Review: An American Summer: Love and Death in Chicago. By Alex Kotlowitz. Nan A. Talese/Doubleday. 304 pages. 978-0385538800.

In the United States, black males ages 10 through 19 are nearly 19 times as likely to be murdered than white males of the same age, and are at a comparable risk of being killed as adolescent boys in war zones like South Sudan.

I’d come across that staggering number while writing a piece about the 2017 UNICEF report on global violence against children, and it inescapably returned to mind as I read An American Summer: Love and Death in Chicago by Alex Kotlowitz, a book that could not have more chillingly brought this statistic to life.

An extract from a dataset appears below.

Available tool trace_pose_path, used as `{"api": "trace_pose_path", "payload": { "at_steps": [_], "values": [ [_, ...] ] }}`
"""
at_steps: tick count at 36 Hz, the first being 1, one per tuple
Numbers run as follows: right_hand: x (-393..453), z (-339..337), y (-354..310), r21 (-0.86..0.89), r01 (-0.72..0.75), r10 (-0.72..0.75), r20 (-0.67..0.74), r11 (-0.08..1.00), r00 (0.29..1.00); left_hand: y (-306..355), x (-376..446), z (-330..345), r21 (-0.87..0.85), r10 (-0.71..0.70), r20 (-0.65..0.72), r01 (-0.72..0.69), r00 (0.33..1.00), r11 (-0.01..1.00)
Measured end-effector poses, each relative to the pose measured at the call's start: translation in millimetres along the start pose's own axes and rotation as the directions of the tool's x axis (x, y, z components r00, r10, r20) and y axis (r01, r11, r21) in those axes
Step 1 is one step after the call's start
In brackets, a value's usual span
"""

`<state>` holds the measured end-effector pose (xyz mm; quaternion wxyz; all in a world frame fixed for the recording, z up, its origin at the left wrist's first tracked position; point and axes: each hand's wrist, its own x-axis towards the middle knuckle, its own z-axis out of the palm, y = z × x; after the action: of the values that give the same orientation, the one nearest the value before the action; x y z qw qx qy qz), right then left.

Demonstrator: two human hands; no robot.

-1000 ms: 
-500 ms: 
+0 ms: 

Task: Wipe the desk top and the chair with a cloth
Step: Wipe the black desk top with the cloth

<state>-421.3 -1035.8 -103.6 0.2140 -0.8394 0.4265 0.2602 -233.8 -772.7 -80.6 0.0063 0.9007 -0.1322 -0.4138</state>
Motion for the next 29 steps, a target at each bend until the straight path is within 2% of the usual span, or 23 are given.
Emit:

Without traveling to a foreign conflict, Kotlowitz has made the urban war zone of Chicago’s poorest neighborhoods his career beat. This is his fourth book focusing on the cumulative psychological and physical toll endured by families and communities caught between entrenched poverty and street violence. His best-known work is the deservedly acclaimed There Are No Children Here: The Story of Two Boys Growing Up in the Other America, published in 1992. There he follows the childhood and adolescence of Lafeyette and Pharoah Rivers, whom readers first meet when the boys are 11 and 9 and already wondering if they’ll survive until adult­hood, and weighing the consequences of joining, or avoiding (and if so, how), the drug and gang culture…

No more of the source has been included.